• [DATA FOR THIS EXERCISE]:
'''

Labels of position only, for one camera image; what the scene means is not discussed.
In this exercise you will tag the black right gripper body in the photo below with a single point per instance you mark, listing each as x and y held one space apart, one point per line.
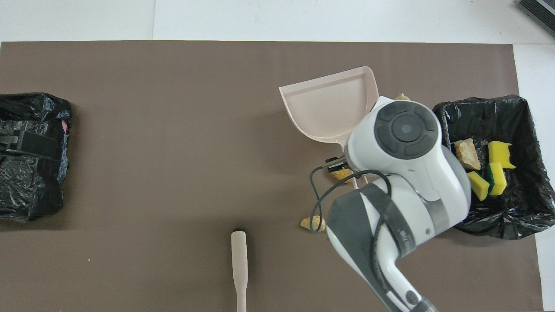
336 164

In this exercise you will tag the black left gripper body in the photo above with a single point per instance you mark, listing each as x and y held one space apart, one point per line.
8 141

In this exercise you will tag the beige plastic dustpan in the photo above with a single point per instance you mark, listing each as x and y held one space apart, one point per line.
329 104

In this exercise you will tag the pale yellow foam lump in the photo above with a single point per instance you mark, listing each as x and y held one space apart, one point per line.
308 223

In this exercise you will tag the tan crinkled foam scrap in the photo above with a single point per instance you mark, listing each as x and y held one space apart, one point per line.
402 97

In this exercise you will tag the beige hand brush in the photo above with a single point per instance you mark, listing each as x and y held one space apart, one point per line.
239 251

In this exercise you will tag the pale beige foam chunk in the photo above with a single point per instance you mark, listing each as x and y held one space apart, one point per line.
468 155

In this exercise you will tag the small yellow sponge piece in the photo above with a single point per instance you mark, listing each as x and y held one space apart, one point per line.
478 185

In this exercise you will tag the green and yellow sponge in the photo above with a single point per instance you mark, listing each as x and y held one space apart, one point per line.
498 178

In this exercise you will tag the notched yellow sponge piece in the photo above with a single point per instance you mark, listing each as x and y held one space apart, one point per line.
499 152

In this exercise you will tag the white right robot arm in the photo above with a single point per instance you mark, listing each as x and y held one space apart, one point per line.
407 164

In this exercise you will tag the black bag bin, pink patch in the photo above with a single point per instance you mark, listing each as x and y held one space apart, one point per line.
34 190

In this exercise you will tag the black bag lined bin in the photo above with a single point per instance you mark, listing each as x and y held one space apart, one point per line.
520 203

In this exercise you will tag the brown cork-like foam lump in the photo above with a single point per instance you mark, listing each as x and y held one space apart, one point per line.
342 175

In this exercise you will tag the brown table mat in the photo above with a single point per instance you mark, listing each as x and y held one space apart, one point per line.
173 86

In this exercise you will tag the grey ribbed device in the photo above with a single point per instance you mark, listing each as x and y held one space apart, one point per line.
540 11

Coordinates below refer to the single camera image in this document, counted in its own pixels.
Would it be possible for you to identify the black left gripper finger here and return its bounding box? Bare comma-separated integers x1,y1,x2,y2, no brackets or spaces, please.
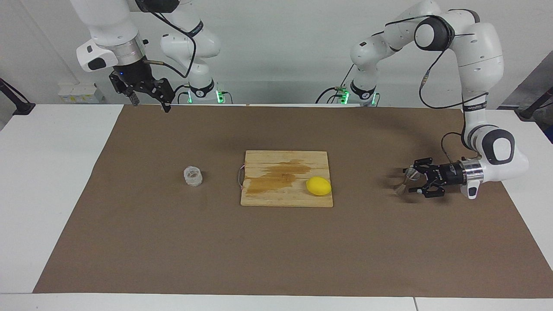
408,157,435,174
408,181,446,199

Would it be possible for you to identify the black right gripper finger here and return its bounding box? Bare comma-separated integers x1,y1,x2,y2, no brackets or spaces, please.
117,84,141,107
145,77,175,113

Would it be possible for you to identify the steel double jigger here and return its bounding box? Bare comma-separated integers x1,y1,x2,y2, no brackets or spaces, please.
393,168,420,196

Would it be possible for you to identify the small clear glass cup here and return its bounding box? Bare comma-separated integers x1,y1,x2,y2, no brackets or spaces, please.
183,166,203,187

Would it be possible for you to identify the white power strip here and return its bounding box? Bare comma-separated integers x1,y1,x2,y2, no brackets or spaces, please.
58,83,105,103

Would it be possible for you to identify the yellow lemon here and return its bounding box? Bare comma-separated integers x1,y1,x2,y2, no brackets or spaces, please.
306,176,332,197

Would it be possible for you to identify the wooden cutting board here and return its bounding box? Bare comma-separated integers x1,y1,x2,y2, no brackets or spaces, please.
237,150,334,208

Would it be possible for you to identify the brown paper table mat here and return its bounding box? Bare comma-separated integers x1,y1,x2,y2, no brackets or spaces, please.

'''

• [PROMPT]: Wherever the string "image" is found in the listing above, copy the line that contains it.

• [RESPONSE BELOW]:
Labels of position only, for one camera image; what the scene means is not discussed.
Coordinates below refer to the single camera image in this document, counted in its own pixels.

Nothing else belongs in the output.